Are all the hackers foreign?
Actually, some of the best work for Uncle Sam. “I believe that it is the Americans who steal the most secrets,” says Chen Wenguang of Beijing’s Tsinghua University. He’s hardly an objective source, of course, but it’s true that computer scientists at the Pentagon and U.S. intelligence agencies developed some of the most advanced cyberwar technologies, including sensors that eavesdrop on computer keystrokes and viruses that use a computer’s own camera and microphone to bug the user. Pentagon officials won’t confirm that they have a cyberwarfare operation, but they hint that foreign attacks don’t go unanswered. “A good defense also depends on a good offense,” says Air Force Gen. Kevin Chilton, head of the U.S. Strategic Command. (See below.)

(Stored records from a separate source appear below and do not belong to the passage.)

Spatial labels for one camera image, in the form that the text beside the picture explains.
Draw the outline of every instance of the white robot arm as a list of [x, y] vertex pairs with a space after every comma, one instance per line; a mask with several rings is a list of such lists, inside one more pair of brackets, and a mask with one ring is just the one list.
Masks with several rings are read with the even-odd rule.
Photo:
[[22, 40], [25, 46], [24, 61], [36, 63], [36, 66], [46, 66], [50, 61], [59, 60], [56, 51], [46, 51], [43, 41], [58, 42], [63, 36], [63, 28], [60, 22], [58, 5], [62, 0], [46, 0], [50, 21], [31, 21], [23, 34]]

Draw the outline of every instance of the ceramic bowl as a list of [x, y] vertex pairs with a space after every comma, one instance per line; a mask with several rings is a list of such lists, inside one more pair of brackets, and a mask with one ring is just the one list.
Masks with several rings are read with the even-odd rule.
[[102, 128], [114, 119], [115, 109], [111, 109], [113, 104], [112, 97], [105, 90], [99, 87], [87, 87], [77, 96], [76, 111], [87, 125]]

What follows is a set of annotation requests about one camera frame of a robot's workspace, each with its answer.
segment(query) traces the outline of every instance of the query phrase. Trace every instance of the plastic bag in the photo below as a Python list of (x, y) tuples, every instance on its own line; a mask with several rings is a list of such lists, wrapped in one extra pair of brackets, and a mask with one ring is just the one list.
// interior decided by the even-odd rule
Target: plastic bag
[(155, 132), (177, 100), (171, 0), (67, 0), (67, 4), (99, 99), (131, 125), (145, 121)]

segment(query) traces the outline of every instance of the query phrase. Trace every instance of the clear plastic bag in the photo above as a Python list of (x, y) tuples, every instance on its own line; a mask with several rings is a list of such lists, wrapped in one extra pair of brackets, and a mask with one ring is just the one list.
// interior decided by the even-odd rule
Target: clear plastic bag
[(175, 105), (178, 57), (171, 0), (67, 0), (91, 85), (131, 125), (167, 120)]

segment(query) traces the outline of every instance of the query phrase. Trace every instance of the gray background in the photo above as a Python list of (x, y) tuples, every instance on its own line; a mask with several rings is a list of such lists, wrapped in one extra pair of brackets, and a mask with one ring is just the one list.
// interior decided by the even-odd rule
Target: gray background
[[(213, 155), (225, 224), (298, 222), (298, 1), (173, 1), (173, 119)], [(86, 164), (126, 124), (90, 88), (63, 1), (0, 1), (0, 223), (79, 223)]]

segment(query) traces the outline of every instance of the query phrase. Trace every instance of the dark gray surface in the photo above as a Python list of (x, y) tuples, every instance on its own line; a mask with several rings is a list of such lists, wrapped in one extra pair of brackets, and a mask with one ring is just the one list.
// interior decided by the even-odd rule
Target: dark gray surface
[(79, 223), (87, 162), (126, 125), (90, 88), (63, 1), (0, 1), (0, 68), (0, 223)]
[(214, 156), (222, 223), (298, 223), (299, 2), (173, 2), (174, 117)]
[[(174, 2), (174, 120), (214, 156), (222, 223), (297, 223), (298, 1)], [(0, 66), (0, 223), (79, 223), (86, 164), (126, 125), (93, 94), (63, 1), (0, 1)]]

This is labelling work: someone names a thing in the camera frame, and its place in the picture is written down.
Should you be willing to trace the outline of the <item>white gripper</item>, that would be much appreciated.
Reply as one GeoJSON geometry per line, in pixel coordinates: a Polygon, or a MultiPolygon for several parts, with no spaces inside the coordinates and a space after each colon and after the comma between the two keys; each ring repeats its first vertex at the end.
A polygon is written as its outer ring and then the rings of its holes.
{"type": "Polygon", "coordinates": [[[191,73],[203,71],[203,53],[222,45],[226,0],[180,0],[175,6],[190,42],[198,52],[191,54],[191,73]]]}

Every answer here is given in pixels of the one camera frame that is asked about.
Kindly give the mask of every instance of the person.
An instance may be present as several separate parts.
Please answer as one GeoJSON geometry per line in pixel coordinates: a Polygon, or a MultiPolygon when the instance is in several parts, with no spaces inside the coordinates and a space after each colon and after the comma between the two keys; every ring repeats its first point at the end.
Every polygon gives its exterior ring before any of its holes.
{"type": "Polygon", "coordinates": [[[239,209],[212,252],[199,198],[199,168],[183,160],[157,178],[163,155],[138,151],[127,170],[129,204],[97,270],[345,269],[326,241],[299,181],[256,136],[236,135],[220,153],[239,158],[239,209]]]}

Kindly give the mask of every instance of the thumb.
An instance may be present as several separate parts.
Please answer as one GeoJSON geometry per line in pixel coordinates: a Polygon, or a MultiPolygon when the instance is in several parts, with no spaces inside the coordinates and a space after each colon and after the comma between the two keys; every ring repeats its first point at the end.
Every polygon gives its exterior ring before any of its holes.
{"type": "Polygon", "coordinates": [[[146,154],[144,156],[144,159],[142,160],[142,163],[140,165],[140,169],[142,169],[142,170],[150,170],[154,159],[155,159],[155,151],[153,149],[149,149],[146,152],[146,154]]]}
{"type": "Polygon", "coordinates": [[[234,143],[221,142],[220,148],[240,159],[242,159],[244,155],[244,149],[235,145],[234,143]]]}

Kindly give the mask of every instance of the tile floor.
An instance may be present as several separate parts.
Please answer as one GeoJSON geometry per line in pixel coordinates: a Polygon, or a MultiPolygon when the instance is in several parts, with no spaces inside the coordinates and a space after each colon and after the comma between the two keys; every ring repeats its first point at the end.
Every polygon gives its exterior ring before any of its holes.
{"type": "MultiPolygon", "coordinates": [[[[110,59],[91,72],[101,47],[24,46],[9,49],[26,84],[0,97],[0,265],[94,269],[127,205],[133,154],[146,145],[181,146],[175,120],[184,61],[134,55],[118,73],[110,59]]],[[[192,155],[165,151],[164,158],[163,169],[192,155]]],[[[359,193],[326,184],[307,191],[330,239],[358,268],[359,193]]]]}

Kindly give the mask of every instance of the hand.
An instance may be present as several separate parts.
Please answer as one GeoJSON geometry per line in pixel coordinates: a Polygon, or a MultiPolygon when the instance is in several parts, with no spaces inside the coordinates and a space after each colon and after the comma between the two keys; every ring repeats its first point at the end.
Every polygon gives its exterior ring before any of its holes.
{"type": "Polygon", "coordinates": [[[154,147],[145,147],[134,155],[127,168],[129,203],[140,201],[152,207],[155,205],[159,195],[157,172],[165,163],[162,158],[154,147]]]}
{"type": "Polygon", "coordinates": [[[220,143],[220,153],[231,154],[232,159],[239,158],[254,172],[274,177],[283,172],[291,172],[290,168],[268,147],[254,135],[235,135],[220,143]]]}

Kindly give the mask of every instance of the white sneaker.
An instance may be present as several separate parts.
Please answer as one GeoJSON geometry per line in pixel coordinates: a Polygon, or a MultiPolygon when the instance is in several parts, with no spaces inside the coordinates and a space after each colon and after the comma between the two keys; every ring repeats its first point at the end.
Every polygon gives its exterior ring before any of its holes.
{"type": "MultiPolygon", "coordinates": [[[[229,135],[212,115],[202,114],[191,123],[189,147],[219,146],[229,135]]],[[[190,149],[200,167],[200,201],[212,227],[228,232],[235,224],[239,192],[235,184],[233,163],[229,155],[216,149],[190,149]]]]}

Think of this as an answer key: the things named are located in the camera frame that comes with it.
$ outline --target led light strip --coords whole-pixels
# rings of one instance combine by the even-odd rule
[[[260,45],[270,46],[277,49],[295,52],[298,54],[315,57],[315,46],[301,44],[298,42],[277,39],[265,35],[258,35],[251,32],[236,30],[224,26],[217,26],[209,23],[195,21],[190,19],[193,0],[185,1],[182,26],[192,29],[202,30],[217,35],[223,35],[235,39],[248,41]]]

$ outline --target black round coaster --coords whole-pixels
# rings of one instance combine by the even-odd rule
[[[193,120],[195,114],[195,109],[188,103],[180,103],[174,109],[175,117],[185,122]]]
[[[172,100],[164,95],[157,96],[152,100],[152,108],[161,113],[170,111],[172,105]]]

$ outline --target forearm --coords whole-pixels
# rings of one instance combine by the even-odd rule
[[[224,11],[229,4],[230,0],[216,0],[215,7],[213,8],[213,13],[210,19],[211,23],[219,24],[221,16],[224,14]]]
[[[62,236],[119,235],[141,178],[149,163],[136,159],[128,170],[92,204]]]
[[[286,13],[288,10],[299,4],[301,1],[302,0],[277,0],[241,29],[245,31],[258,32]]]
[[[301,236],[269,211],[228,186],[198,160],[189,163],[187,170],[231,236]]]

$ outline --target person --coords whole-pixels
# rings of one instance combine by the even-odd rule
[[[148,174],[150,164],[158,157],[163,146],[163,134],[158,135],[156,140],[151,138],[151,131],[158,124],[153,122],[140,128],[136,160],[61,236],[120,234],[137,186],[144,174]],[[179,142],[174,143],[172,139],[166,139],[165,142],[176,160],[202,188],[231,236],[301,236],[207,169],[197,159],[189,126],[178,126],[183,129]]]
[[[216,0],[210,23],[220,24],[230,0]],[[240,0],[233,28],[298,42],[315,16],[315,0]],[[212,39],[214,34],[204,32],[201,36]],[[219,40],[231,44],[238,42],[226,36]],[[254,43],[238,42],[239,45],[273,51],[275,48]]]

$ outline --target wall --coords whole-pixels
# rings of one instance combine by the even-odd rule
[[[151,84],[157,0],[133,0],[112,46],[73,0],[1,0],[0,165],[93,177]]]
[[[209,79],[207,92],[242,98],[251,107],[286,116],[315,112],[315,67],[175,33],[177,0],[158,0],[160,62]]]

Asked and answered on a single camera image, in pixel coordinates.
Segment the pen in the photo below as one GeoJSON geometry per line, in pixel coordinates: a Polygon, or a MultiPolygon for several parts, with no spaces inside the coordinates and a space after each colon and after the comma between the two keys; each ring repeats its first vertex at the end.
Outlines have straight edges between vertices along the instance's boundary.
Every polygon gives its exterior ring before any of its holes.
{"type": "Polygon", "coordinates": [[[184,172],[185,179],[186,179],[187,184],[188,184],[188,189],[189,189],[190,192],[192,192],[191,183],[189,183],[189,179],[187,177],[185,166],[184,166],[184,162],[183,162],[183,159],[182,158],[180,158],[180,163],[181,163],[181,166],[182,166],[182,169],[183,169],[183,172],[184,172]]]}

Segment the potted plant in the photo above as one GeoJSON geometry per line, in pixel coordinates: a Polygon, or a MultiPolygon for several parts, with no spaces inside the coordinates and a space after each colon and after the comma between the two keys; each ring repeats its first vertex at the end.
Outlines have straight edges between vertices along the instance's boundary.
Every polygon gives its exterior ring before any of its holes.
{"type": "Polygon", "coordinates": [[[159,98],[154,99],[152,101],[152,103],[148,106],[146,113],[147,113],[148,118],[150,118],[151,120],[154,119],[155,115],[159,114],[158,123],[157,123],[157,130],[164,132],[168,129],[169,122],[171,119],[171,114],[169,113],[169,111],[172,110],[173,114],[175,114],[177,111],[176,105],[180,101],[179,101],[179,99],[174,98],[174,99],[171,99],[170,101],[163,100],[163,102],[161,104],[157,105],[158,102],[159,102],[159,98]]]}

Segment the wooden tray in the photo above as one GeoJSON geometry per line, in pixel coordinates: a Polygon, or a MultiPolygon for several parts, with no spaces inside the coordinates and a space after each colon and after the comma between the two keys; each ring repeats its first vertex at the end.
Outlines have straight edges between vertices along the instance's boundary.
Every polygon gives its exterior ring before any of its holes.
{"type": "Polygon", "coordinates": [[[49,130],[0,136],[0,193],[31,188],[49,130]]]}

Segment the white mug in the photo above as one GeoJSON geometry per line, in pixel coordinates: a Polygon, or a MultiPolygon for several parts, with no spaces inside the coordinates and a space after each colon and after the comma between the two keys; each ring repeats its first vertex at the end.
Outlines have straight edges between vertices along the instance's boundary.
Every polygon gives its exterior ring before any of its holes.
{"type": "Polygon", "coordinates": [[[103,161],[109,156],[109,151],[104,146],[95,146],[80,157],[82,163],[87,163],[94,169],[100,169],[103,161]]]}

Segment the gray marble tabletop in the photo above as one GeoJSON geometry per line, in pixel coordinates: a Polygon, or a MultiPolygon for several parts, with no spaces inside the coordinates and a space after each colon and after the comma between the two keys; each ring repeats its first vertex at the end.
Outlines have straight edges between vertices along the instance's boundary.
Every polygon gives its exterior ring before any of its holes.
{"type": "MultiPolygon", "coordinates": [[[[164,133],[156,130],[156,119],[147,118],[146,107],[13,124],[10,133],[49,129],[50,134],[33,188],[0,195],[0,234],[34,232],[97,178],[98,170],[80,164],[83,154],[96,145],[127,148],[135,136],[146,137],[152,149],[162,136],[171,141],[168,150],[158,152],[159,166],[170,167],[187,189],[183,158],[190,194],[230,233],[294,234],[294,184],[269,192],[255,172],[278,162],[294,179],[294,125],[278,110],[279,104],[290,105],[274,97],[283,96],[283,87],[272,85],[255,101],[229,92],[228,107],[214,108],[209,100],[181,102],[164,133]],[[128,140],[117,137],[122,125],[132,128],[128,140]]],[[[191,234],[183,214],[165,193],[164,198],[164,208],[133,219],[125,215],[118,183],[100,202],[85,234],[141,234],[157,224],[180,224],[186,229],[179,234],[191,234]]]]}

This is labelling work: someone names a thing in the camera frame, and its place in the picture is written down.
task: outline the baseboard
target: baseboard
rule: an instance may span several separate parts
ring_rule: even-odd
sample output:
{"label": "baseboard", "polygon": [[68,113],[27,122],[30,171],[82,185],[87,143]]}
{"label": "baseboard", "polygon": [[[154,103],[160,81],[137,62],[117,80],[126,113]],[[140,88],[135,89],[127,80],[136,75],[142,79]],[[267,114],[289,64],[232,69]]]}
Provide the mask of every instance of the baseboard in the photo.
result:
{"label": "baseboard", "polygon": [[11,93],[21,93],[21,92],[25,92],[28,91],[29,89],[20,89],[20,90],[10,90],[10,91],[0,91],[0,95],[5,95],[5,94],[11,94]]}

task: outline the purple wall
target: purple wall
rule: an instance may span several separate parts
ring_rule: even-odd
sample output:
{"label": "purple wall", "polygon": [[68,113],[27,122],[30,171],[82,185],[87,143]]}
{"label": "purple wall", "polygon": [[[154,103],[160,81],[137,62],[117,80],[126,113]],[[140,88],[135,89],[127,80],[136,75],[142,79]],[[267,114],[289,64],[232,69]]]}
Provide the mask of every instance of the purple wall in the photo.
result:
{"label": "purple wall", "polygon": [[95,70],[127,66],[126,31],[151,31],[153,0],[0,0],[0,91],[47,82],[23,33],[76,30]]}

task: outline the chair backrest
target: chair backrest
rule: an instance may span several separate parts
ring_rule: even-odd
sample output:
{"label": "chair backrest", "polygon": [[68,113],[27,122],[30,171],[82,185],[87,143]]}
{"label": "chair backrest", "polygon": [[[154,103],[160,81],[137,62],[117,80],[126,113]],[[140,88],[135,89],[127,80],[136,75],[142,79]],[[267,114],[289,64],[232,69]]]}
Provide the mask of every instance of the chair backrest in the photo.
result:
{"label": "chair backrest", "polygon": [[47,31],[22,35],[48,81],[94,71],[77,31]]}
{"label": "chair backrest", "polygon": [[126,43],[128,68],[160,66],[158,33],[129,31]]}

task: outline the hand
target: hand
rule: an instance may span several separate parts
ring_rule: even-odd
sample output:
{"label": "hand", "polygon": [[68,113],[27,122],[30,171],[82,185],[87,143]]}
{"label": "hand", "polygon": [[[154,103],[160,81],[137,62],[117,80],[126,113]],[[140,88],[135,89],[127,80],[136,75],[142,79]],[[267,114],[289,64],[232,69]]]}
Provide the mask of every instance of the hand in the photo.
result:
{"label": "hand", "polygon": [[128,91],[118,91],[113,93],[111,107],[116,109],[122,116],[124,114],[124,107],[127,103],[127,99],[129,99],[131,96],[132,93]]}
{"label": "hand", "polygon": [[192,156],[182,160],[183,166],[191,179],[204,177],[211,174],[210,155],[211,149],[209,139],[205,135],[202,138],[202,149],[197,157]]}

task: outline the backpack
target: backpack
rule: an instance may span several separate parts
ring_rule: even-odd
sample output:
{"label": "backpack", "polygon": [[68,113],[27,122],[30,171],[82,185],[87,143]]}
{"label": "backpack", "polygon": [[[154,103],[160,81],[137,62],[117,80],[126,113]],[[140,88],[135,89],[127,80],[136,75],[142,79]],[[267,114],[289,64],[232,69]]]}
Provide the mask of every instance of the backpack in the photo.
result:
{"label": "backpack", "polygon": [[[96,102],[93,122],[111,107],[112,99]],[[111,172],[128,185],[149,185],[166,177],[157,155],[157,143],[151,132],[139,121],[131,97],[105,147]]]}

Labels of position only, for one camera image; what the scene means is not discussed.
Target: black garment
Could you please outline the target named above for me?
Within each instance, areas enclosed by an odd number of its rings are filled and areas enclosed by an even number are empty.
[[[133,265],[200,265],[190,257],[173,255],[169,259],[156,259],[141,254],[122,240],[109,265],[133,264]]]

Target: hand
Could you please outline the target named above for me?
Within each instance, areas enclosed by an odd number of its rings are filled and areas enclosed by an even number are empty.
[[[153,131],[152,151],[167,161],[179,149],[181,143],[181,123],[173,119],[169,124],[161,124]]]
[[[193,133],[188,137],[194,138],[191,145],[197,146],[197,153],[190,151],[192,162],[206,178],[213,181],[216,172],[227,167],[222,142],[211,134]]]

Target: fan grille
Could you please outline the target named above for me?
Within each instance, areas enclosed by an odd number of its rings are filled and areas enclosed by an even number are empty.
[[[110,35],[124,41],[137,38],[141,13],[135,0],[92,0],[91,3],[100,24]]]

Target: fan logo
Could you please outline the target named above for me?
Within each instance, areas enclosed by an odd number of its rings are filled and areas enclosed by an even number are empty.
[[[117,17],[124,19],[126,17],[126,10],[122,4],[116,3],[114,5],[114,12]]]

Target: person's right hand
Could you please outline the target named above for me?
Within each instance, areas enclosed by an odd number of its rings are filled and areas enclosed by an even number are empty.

Can the cybersnoops be stopped?
Fire walls and virus detectors help, but nobody believes they are foolproof. Hackers have learned to crack even heavily encrypted passwords within seconds. Their task is made easier by poor security practices. In 2005, hackers ran wild through the computers at NASA, in part because many employees there used simple and obvious passwords such as “administrator.” In an operation that went undiscovered for seven months, the cyberspies stole 20 gigabytes of compressed data—the equivalent of 30 million pages of information—about the space program. In many cases, the best defense is simply to keep all secret information on computers with no access to the Internet, or to avoid computers altogether. Security experts urged the staff of the Dalai Lama’s office to use nothing more advanced than pen and paper for their most sensitive notes and documents. Says British computer scientist Ross Anderson: “It takes a professor of computer science to have the confidence to say that some things simply should never be put on a computer.”
America’s cyber-arsenal
Although the Pentagon won’t discuss cyberwarfare strategy, there’s little doubt the U.S. is engaged in the battle. “We view cyberspace as a war-fighting domain,” says Pentagon spokesman Bryan Whitman, “and we are going to protect and defend it. The key is to stay one step ahead of the enemy.” Toward that end, the Pentagon is reportedly developing offensive cyberweapons, such as software that sneaks onto a server and destroys any botnets it controls, and doctored chips that allow the U.S. to surreptitiously control computers. As a defensive measure, the Pentagon is building a scale model of the Internet, to simulate attacks on the electrical grid, telecommunications networks, and the financial system. The government has even been recruiting experienced hackers who not long ago were on the other side of the law. “They’re not the kind of soldier that I grew up with,” admits Gen. William Lord, head of the Air Force’s newly formed Cyber Command. But we need this “different kind of crowd,” he says. “This is speed-of-light warfare, not speed-of-sound warfare. It’s faster than the F-22.”